During the two decades between 1992 and 2012, sheep operations saw double digit declines throughout the Mountain States, Northern Plains, Lake States, and Corn Belt. These were mainly larger operations. Significant increases were seen in the Pacific States and the Southeast, but these were mainly smaller operations. Between 2003 and 2007, the number of operations increased in all regions except the Northern Plains and Corn Belt. However, these are mainly small-farm flocks that do not offset the loss of large operations in the West. As a result, sheep inventory continues its downward trend.
Sheep producers range in size from those with small flocks to large western operations. Two types of enterprises exist: stock-sheep production and lamb feeding. Stock-sheep producers manage grazing flocks on pasture and range forage, often on arid western lands with few alternative uses. Stock-sheep producers sell lambs that are either slaughtered or placed in feedlots. Feeder lambs are raised on forage until they are around 60-80 pounds, then placed in feedlots to be fattened and finished for slaughter.
Although the sheep industry accounts for less than 1 percent of U.S. livestock industry receipts, sheep operations are important to the economies of several States. More than two-thirds of U.S. operations are located in the Southern Plains, Mountain, and Pacific regions, and the regional distribution has remained fairly constant since the early 1900s. Texas is the largest sheep producing State, followed by California.
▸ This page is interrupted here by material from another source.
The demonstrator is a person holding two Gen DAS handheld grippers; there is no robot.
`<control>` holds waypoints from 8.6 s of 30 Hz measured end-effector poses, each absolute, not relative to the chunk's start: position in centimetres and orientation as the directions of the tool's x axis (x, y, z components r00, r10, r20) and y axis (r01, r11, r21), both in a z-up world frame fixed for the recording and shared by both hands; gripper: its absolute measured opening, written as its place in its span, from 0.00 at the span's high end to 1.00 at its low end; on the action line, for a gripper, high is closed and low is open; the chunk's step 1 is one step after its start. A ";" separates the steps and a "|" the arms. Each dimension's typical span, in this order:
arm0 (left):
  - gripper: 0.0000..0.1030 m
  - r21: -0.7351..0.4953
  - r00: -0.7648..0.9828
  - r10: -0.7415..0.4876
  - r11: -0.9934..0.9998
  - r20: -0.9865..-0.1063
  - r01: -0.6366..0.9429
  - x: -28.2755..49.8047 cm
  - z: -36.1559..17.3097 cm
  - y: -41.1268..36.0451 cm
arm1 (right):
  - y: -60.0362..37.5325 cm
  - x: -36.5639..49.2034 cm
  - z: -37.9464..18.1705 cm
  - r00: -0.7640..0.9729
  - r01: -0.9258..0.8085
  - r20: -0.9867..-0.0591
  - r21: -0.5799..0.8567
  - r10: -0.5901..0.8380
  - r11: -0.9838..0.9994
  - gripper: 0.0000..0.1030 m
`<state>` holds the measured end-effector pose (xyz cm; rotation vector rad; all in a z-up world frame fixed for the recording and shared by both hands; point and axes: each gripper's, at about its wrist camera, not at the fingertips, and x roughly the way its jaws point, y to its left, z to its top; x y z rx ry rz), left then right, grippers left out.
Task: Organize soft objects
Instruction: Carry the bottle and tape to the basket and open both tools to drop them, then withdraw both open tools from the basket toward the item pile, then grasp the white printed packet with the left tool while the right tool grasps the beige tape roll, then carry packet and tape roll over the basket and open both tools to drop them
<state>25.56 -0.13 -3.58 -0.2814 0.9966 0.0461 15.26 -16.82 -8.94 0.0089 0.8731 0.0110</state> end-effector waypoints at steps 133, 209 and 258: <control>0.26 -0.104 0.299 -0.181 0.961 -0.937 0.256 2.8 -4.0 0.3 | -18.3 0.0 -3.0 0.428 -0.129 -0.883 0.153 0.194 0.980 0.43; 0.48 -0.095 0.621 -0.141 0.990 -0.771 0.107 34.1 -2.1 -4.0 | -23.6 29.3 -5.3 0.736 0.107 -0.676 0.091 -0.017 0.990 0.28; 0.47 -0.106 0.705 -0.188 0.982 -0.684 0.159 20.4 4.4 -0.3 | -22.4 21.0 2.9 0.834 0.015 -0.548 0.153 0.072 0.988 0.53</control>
Attempts to diversify sheep production have sparked increased interest in hair sheep production. Hair sheep have high parasite resistance and low heat stress and are known to provide multiple lambing possibilities. Apart from the ability of hair sheep to produce lamb and mutton, their leather is a viable source of revenue.
The U.S. market for lamb and mutton has weakened throughout the decades. Since the 1960s, per capita consumption has dropped from nearly 5 pounds to just about 1 pound. This drop is due in part to declining acceptance of lamb from a growing segment of the population, as well as competition from other meats, such as poultry, pork, and beef. Most meat is sold as lamb and comes from animals under 14 months old. Mutton comes from older animals and is often less expensive but less desirable to consumers. U.S. lamb consumers prefer high-quality cuts such as legs and loins. Some of the lower quality, less desirable cuts go to the pet-food industry or are exported.
The Northeast, with its high concentrations of Middle Eastern, Caribbean, and African consumers, is a major market for lamb products. The typical lamb consumer is an older, relatively well-established ethnic individual who lives in a metropolitan area such as New York, Boston, or Philadelphia; in the Northeast; or San Francisco or Los Angeles on the West Coast, and who prefers to eat only certain lamb cuts. In contrast, beef, pork, and poultry buyers tend to be geographically dispersed, younger, and less ethnically oriented and tend to buy a wider variety of cuts.